_BRIEF_. Check every line below for the string "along". Copy the ones that have it.

_DATASET SECTION_.
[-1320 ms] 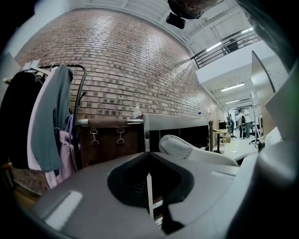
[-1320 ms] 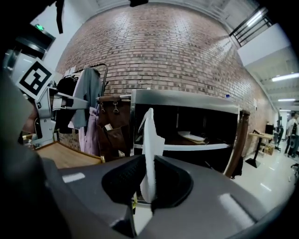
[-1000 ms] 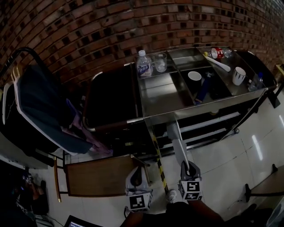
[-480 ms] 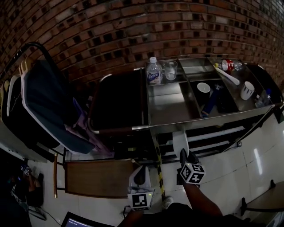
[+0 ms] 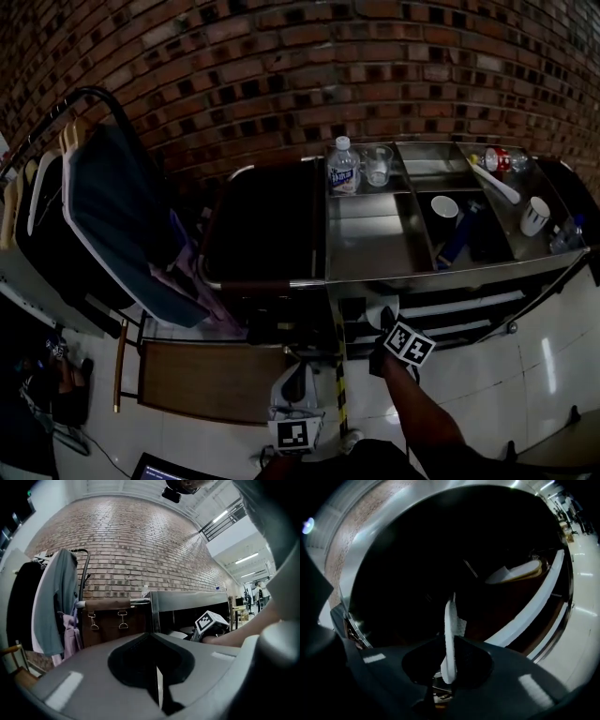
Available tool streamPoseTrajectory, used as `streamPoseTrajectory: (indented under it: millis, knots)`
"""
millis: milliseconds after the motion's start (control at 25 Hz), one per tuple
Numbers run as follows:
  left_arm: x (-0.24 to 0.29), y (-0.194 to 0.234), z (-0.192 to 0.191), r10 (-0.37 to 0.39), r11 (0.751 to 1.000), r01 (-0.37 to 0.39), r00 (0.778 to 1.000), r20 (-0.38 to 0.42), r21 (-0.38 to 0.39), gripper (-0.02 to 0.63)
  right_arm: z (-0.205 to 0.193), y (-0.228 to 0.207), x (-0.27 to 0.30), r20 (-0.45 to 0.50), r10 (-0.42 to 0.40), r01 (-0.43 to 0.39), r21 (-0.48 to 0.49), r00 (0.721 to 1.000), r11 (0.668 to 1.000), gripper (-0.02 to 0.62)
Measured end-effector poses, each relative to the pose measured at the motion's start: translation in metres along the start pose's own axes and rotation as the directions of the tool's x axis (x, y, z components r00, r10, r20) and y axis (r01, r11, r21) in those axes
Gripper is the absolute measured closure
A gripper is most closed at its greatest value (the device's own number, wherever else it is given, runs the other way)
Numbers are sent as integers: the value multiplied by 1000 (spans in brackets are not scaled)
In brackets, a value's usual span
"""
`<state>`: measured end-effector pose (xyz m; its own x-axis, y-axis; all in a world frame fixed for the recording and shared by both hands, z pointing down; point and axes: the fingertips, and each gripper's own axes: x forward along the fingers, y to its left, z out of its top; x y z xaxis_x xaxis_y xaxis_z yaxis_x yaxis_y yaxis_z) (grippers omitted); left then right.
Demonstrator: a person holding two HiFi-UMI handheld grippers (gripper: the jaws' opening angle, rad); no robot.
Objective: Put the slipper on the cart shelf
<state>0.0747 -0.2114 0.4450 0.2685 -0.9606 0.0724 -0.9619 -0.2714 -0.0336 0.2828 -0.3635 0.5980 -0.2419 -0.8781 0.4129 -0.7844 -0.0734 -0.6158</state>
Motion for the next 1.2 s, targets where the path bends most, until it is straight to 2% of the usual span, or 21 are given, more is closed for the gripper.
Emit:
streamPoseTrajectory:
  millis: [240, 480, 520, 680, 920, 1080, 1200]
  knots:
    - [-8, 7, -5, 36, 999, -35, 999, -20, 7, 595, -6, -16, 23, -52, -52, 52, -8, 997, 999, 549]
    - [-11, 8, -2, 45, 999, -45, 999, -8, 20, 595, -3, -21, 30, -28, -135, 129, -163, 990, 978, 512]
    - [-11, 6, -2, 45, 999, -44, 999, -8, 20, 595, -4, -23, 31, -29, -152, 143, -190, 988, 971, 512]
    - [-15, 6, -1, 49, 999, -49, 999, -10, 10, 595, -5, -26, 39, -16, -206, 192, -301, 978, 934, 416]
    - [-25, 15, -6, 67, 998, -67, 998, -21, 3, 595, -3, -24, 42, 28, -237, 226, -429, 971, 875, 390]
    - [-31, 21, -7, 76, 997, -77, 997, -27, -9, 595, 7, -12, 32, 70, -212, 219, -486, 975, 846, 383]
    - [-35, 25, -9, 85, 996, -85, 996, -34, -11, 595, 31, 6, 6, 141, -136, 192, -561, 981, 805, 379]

_OUTPUT BELOW_.
Measured end-effector poses, each relative to the pose measured at the motion's start: translation in metres along the start pose's own axes and rotation as the directions of the tool's x axis (x, y, z components r00, r10, r20) and y axis (r01, r11, r21) in those axes
`<state>`: measured end-effector pose (xyz m; its own x-axis, y-axis; all in a world frame fixed for the recording and shared by both hands, z pointing down; point and axes: the fingertips, and each gripper's own axes: x forward along the fingers, y to its left, z out of its top; x y z xaxis_x xaxis_y xaxis_z yaxis_x yaxis_y yaxis_z) (grippers omitted); left then right.

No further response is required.